Nilesh Shah, Group Chairman and Managing Director, Kotak Mahindra Asset Management

Outlook for Samvat 2079

  • Samvat 2079 will probably resemble Diwali. There will be a celebration with a loud burst of crackers. Ukraine, US Fed Rate, Oil, Inflation and China’s zero Covid policy will continue to soar.

Important topics

  • Banks, capital goods and manufacturing are expected to outperform the market in Samvat 2079. Technology and pharmaceuticals will offer attractive opportunities on an upwards basis in the correction.

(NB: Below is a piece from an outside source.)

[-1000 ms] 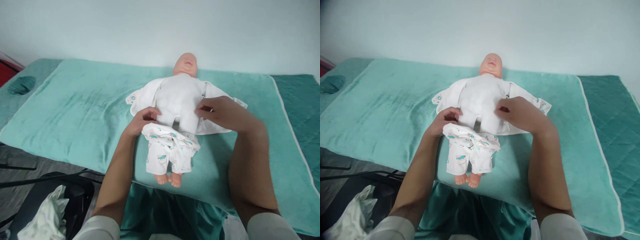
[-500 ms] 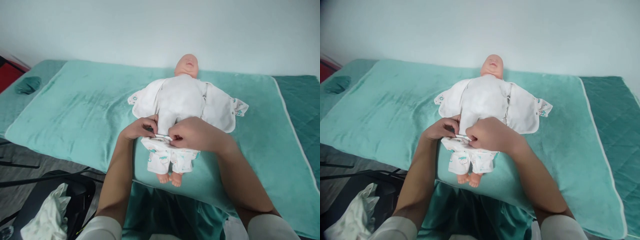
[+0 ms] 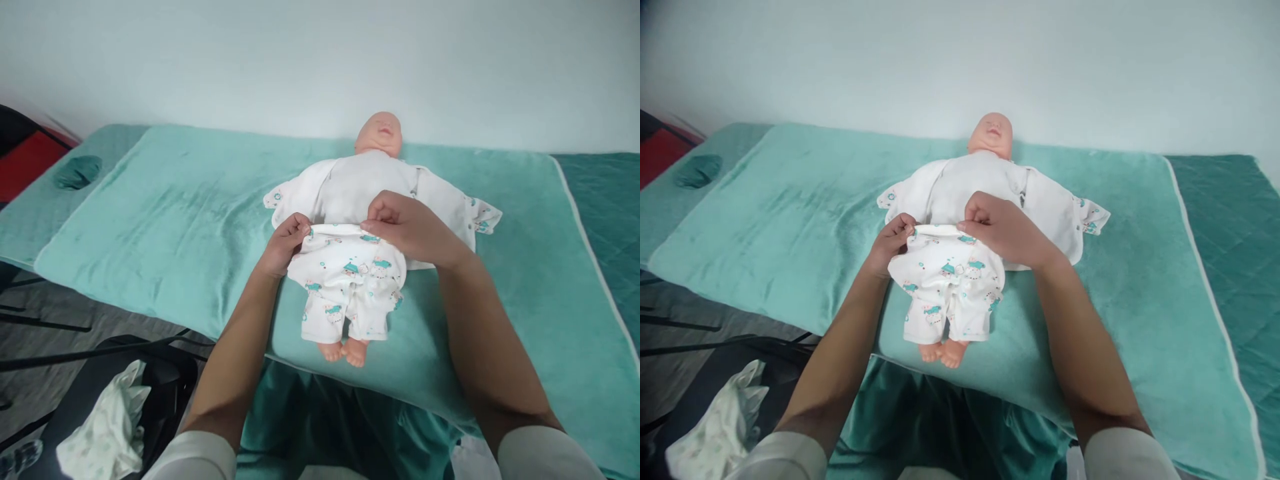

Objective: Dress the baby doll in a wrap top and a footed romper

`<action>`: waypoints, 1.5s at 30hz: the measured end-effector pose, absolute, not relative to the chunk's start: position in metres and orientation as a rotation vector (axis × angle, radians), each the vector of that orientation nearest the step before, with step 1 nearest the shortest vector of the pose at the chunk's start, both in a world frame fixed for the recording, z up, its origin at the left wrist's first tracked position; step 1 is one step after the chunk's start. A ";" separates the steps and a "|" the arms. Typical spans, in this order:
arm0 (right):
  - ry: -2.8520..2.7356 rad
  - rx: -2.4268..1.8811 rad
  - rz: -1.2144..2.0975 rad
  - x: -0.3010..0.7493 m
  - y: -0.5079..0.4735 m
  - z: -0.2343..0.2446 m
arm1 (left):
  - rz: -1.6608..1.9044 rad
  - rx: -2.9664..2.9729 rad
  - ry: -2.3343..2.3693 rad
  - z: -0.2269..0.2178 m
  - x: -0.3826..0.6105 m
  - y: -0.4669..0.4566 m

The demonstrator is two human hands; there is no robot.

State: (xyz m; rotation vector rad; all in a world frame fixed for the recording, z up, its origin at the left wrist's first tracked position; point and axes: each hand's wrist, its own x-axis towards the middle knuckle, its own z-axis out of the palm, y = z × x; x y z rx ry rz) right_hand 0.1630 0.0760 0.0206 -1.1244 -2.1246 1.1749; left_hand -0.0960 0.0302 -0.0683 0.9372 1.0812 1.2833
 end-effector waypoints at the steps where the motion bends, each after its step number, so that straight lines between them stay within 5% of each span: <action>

Sunil Damania, Chief Investment Officer, MarketsMojo

Perspectives on Samvat 2079

  • As we enter the new Samvat year, some factors affecting market sentiment will begin to subside. The Fed may not be as aggressive on interest rates, and furthermore, inflation could slow just because of the higher base effect.

Important topics

  • Capital goods, pharmaceuticals and cement will outperform, while public and private banks, NBFCs and the automotive sector may lag.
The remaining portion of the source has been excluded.